By the time I had reached early adulthood, she had became completely bed-ridden, for all practical purposes paralyzed from the waist down. Unwilling to put her in a care facility, my parents decided to care for her at home. By the time I was 20 I had learned such skills as how to change diapers for an adult who can’t move their limbs or shift their weight, massage unused feet to keep circulation running; even how to administer an enema. As for my grandma, she quietly watched her dignity slip away, as one by one the tasks that we humans consider private were added to the growing list of things that she was no longer physically able to do. Dementia set in and embarrassment eventually faded with the rest of her awareness, but my mom always made a point, no matter how busy she was, to wrestle Grandma into a pair of her pastel-colored velour pants and a matching top every morning. She always made sure to discreetly close the door whenever we were doing care-taking that involved nudity, even though there wasn’t anyone in the house who hadn’t seen my grandma’s body — naked, frail and idle — many, many times in the process of caring for her.

It had been a long time since Grandma —once a movie-star-beautiful woman who my Grandpa called “a dead ringer for Judy Garland” — had been alluring. Obviously, sex was no longer a part of her life.
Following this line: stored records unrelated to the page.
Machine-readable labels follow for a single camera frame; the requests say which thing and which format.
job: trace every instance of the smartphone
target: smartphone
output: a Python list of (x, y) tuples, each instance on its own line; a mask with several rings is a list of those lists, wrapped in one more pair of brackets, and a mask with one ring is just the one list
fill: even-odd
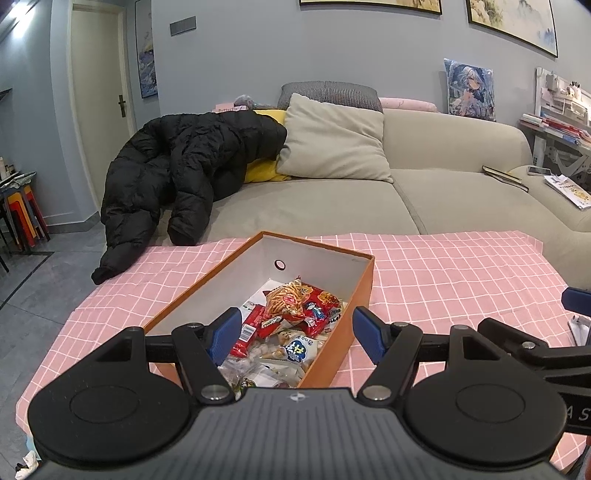
[(528, 175), (552, 175), (549, 168), (536, 167), (535, 165), (527, 166)]

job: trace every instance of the gray tile floor
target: gray tile floor
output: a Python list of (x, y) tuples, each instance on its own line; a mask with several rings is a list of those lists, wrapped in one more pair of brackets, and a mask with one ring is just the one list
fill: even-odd
[[(47, 255), (13, 255), (0, 248), (10, 268), (0, 268), (0, 479), (14, 478), (14, 466), (27, 453), (17, 426), (15, 406), (61, 326), (95, 285), (90, 274), (105, 246), (101, 224), (88, 232), (53, 235), (37, 251)], [(36, 267), (33, 274), (15, 288)]]

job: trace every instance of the picture frame
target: picture frame
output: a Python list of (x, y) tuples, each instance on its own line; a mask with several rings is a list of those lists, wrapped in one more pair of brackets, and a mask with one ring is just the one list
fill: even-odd
[(469, 23), (500, 32), (558, 58), (551, 0), (466, 0), (466, 8)]
[(441, 0), (419, 0), (420, 7), (413, 5), (413, 0), (300, 0), (305, 5), (369, 5), (372, 7), (393, 7), (441, 15)]
[(142, 98), (158, 95), (154, 41), (152, 39), (152, 2), (135, 2), (135, 48), (138, 58), (139, 89)]

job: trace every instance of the beige sofa
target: beige sofa
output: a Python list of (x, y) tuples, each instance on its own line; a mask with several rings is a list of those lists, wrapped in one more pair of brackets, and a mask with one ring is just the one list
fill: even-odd
[[(591, 233), (574, 231), (580, 212), (542, 184), (528, 194), (480, 173), (487, 165), (526, 176), (532, 157), (520, 130), (431, 112), (387, 109), (384, 115), (393, 185), (312, 179), (247, 184), (214, 204), (203, 241), (260, 230), (301, 236), (519, 230), (544, 243), (544, 256), (569, 285), (591, 290)], [(158, 226), (160, 242), (168, 218)]]

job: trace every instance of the gray houndstooth pillow
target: gray houndstooth pillow
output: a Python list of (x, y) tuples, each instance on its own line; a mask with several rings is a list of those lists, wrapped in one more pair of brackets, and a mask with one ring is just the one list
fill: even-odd
[(352, 106), (384, 112), (379, 101), (378, 92), (371, 87), (347, 82), (291, 82), (281, 88), (281, 96), (277, 108), (287, 110), (292, 93), (299, 93), (317, 102), (334, 103), (335, 105)]

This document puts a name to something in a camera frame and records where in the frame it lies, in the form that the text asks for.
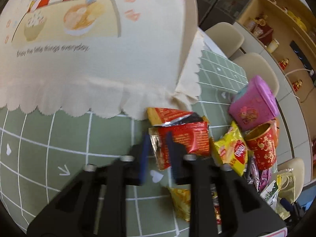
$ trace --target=red cylindrical container with gold pattern
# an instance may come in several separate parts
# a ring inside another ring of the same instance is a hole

There was no worry that her exposed body was going to stir up anyone’s desire. And yet, we covered it. We covered it because we instinctively felt and respected the integral privacy of her body.
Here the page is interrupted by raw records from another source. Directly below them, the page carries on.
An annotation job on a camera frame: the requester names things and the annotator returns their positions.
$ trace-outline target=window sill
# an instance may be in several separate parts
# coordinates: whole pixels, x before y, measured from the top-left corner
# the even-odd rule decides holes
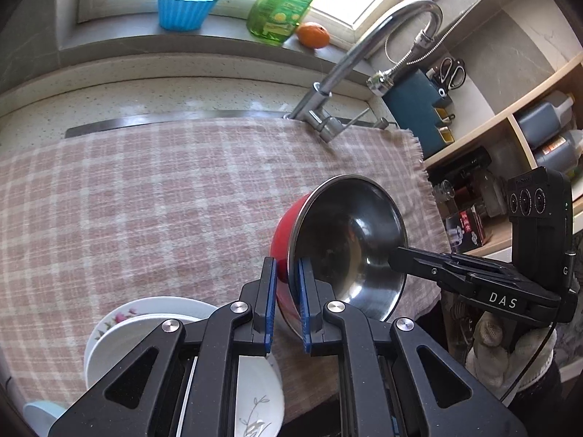
[[[216,15],[209,15],[201,29],[186,32],[162,29],[157,13],[102,18],[77,24],[67,37],[59,39],[62,66],[137,54],[195,52],[256,58],[329,72],[346,54],[332,45],[315,51],[304,48],[295,36],[282,47],[269,46],[249,34],[244,20]],[[373,72],[372,66],[362,61],[347,79],[364,85]]]

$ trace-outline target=light blue bowl
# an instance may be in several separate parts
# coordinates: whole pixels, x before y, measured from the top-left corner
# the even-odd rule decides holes
[[[199,29],[219,0],[158,0],[160,26],[170,31]]]

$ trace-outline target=tangerine
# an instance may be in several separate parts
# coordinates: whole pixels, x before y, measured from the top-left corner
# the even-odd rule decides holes
[[[310,49],[322,49],[330,44],[330,33],[318,23],[302,23],[296,30],[298,40]]]

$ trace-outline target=hand
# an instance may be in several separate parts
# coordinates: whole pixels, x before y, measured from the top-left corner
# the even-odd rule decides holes
[[[527,332],[518,339],[514,351],[509,354],[500,346],[503,338],[502,322],[490,312],[485,312],[476,325],[473,347],[466,358],[466,368],[500,399],[530,361],[548,331],[548,328],[538,328]],[[517,392],[533,385],[547,372],[553,361],[556,341],[557,331],[553,330],[549,341],[520,383],[504,399],[505,406],[511,403]]]

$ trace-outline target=green plastic bottle
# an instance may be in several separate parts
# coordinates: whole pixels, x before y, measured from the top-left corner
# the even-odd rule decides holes
[[[296,30],[313,0],[256,0],[247,17],[253,36],[282,45]]]

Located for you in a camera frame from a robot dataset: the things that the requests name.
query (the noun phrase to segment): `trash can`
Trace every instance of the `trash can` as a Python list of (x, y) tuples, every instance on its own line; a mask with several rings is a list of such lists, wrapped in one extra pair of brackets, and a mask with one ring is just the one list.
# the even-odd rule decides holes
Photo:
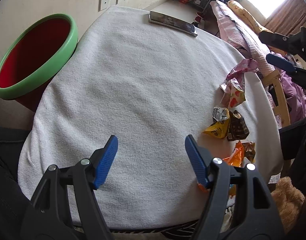
[(66, 14), (47, 16), (24, 31), (0, 62), (0, 98), (36, 111), (42, 94), (74, 53), (77, 26)]

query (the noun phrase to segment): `curtain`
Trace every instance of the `curtain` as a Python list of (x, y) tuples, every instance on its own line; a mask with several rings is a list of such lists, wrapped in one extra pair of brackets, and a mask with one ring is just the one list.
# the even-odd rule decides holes
[(274, 33), (288, 36), (300, 31), (306, 23), (304, 0), (285, 0), (265, 21), (265, 27)]

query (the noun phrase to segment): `shoe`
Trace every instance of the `shoe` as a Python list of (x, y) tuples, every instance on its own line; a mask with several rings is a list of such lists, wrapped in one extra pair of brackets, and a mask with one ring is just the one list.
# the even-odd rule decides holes
[(204, 20), (205, 15), (203, 13), (197, 12), (196, 15)]
[(201, 22), (201, 17), (200, 16), (195, 17), (194, 22), (200, 23)]

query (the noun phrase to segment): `floor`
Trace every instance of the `floor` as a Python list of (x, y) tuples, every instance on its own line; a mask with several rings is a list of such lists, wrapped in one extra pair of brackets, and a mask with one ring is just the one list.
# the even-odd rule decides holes
[[(152, 11), (166, 14), (188, 23), (192, 23), (197, 16), (197, 11), (193, 7), (174, 0), (168, 0), (167, 2), (152, 9)], [(204, 23), (202, 21), (202, 23), (199, 24), (199, 27), (203, 27), (203, 25)]]

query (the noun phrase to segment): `white tablecloth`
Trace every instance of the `white tablecloth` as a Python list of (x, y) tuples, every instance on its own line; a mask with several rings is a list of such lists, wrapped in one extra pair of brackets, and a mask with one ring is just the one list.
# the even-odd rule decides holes
[[(81, 38), (46, 88), (21, 152), (18, 182), (31, 198), (50, 164), (67, 167), (102, 148), (119, 148), (106, 183), (95, 192), (110, 228), (156, 228), (199, 218), (207, 195), (197, 188), (185, 152), (192, 134), (214, 156), (235, 143), (201, 132), (223, 93), (219, 84), (242, 60), (228, 43), (148, 23), (148, 12), (111, 7)], [(245, 74), (237, 107), (256, 142), (256, 164), (268, 181), (282, 165), (277, 125), (263, 86)], [(72, 218), (79, 217), (69, 188)]]

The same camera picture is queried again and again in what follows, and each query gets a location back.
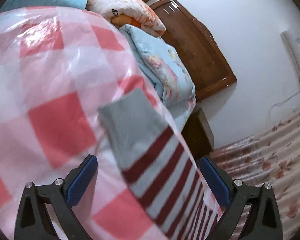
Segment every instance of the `pink fabric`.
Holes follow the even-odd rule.
[[[219,148],[210,154],[233,179],[247,185],[272,185],[289,240],[300,227],[300,111],[268,131]],[[232,239],[237,239],[249,208],[246,207]]]
[[[26,182],[64,178],[87,154],[98,158],[98,177],[73,210],[92,239],[166,239],[128,190],[98,120],[99,106],[135,88],[189,152],[126,39],[100,15],[62,7],[0,14],[0,228],[9,239]],[[204,203],[221,214],[202,183]]]

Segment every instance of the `wooden headboard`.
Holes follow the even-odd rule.
[[[166,27],[163,40],[175,47],[187,68],[198,101],[237,81],[210,31],[177,0],[160,0],[150,7]]]

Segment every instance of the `white wall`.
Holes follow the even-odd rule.
[[[300,108],[300,90],[280,33],[300,29],[292,0],[178,0],[213,34],[237,83],[207,98],[202,107],[218,148],[263,131]]]

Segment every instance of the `floral bedspread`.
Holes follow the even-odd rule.
[[[269,131],[215,150],[211,157],[233,179],[252,186],[272,185],[284,239],[290,239],[300,226],[300,111]],[[239,236],[248,211],[233,239]]]

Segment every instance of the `wooden nightstand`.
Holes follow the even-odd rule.
[[[181,133],[195,160],[213,150],[214,136],[202,109],[189,117]]]

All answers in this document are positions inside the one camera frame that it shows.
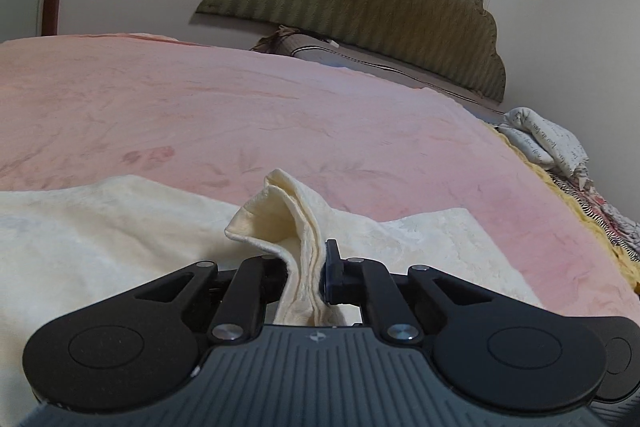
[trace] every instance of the gray mattress
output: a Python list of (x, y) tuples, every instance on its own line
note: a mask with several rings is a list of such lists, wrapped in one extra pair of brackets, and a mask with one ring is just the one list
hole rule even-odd
[(503, 112), (500, 111), (496, 102), (483, 98), (463, 87), (455, 86), (437, 74), (388, 57), (364, 52), (335, 42), (326, 42), (302, 33), (284, 35), (277, 39), (270, 52), (318, 62), (335, 68), (362, 71), (407, 87), (430, 87), (456, 100), (475, 117), (487, 123), (502, 122)]

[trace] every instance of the pink bed sheet
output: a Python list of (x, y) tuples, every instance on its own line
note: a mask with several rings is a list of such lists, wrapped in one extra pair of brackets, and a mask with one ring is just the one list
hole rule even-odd
[(546, 308), (640, 323), (638, 297), (591, 232), (430, 89), (277, 55), (61, 36), (0, 46), (0, 118), (0, 190), (138, 174), (241, 204), (282, 168), (378, 221), (468, 208)]

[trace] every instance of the crosshair logo
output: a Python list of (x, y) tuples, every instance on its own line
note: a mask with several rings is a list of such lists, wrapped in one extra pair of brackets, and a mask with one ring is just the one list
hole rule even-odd
[(316, 344), (319, 344), (325, 340), (326, 335), (322, 333), (322, 331), (316, 331), (316, 333), (311, 333), (311, 335), (309, 335), (309, 338)]

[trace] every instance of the cloud-shaped headboard
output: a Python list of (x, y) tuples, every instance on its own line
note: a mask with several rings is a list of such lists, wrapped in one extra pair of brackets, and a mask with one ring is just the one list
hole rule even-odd
[(197, 12), (268, 21), (402, 60), (502, 101), (505, 71), (483, 0), (203, 0)]

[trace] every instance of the cream cloth
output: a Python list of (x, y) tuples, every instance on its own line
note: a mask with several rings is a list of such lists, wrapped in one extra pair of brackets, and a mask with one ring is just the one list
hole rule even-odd
[(240, 209), (137, 176), (64, 190), (0, 192), (0, 425), (16, 425), (35, 405), (20, 357), (36, 329), (202, 259), (230, 269), (274, 253), (289, 269), (275, 322), (357, 321), (353, 307), (329, 308), (318, 293), (328, 238), (338, 240), (342, 257), (376, 259), (395, 273), (429, 264), (540, 305), (462, 208), (377, 223), (330, 208), (280, 170)]
I think I learned more about a healthy view of modesty from watching my mom take care of Grandma than I did from any teaching I got on modesty, as such, that I got in my teenage years.
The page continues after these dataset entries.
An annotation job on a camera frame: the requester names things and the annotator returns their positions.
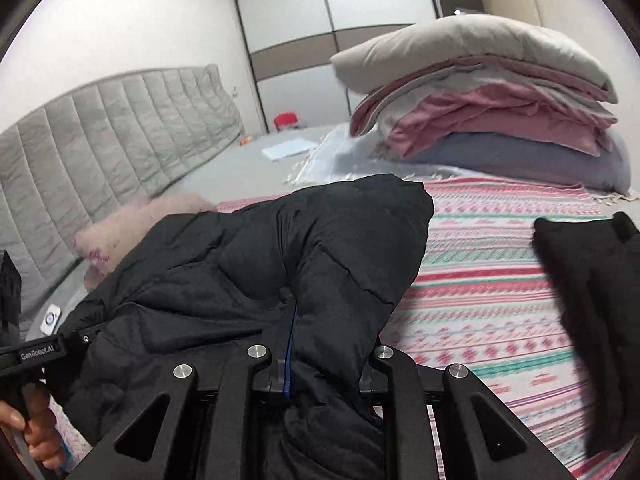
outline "metal screw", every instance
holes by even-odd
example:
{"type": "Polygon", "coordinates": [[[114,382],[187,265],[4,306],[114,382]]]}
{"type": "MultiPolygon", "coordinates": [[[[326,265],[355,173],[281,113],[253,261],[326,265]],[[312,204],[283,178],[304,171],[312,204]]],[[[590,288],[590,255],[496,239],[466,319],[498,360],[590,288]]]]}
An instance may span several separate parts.
{"type": "Polygon", "coordinates": [[[373,355],[380,359],[389,359],[394,354],[394,349],[391,346],[378,346],[373,351],[373,355]]]}
{"type": "Polygon", "coordinates": [[[174,368],[174,377],[185,379],[191,375],[191,372],[193,372],[193,368],[189,365],[177,365],[177,367],[174,368]]]}
{"type": "Polygon", "coordinates": [[[465,365],[455,364],[449,367],[449,373],[457,379],[462,379],[469,375],[469,368],[465,365]]]}
{"type": "Polygon", "coordinates": [[[249,346],[249,349],[246,352],[249,354],[249,357],[258,359],[266,355],[267,347],[262,345],[253,345],[249,346]]]}

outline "black puffer jacket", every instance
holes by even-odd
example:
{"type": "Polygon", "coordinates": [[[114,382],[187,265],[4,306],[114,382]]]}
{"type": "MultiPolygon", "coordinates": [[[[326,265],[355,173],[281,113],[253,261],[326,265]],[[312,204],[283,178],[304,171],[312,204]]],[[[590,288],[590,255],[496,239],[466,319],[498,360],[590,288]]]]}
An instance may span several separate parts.
{"type": "Polygon", "coordinates": [[[108,322],[83,359],[47,369],[53,396],[96,444],[161,369],[193,364],[206,386],[217,379],[206,370],[295,308],[290,401],[263,476],[382,478],[383,433],[358,380],[418,272],[432,215],[421,184],[379,175],[167,217],[62,325],[108,322]]]}

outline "red object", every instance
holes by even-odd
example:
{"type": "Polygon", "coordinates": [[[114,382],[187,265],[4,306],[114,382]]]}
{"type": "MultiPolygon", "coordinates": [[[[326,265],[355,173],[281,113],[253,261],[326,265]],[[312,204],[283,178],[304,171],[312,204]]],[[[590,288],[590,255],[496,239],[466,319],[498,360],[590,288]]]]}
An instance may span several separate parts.
{"type": "Polygon", "coordinates": [[[276,130],[286,130],[298,126],[298,116],[293,112],[285,112],[280,114],[273,120],[276,130]]]}

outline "folded bedding stack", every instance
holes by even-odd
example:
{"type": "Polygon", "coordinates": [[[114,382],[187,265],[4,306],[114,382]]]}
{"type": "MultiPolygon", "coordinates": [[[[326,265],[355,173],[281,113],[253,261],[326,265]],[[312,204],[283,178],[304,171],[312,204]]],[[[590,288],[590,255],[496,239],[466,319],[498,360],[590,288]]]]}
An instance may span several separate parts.
{"type": "Polygon", "coordinates": [[[353,113],[351,135],[377,124],[386,144],[411,162],[629,188],[628,153],[610,130],[617,119],[600,103],[618,101],[612,81],[559,32],[487,14],[450,16],[373,38],[331,61],[347,88],[368,94],[353,113]]]}

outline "gray panel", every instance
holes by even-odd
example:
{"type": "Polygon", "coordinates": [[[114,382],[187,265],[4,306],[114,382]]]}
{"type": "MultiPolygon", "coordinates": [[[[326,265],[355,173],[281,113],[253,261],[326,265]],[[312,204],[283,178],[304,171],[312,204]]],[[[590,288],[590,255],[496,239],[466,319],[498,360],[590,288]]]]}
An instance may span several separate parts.
{"type": "Polygon", "coordinates": [[[369,41],[371,38],[376,38],[387,34],[389,32],[395,32],[401,28],[408,27],[408,24],[404,25],[377,25],[375,27],[360,27],[360,28],[346,28],[345,30],[338,30],[335,33],[335,37],[338,40],[338,48],[340,50],[347,50],[352,46],[359,45],[365,41],[369,41]]]}
{"type": "Polygon", "coordinates": [[[336,54],[332,33],[289,41],[251,54],[256,81],[329,63],[336,54]]]}
My upbringing was to a certain extent influenced by my parents’ brief involvement with Bill Gothard’s controversial religious organization, IBLP (Institute of Basic Life Principles), which they were a part of for some years. The organization, which taught a legalistic distortion of Christian principles, stressed (among other things) a rigid modesty standard: ankle-length skirts, covered arms, shapeless dresses and of course the home-school classic, the denim jumper. My parents saw problems with the organization after a time and left, but they still thought there was enough value in some of the teachings they had internalized that they kept the “good” even as they rejected what they discerned to be bad. Modesty was “good,” so even though they found some of the particulars of Gothard’s teaching to be legalistic and excessive, they taught a version that was less extreme, but still under-girded by the same basic principle: that the purpose of modesty was for women to avoid attracting the sexual attention of men — both to protect themselves from harm and to protect Christian men from temptation.

(Note: I don’t have space in this article to get into how epic the failure of this idea was within IBLP itself, but if you care to explore the way that Bill Gothard used his own teaching to sexually exploit and silence dozens of young women [including someone very close to me], RecoveringGrace.org, which was the first to begin publishing the victims’ accounts, is a good place to start.)

As a teenager I recall being mortified at hearing that if I wore immodest clothing (“immodest” being, of course, in the eye of the beholder), “men will undress you in their minds.” The thought of random men looking at me that way was repulsive and also quite terrifying. Since sex ed was considered unnecessary and dangerous, this terror of the “male gaze,” if you will, was almost the whole extent of my understanding about sex for a long time (apart from a general idea about it “being where babies come from”).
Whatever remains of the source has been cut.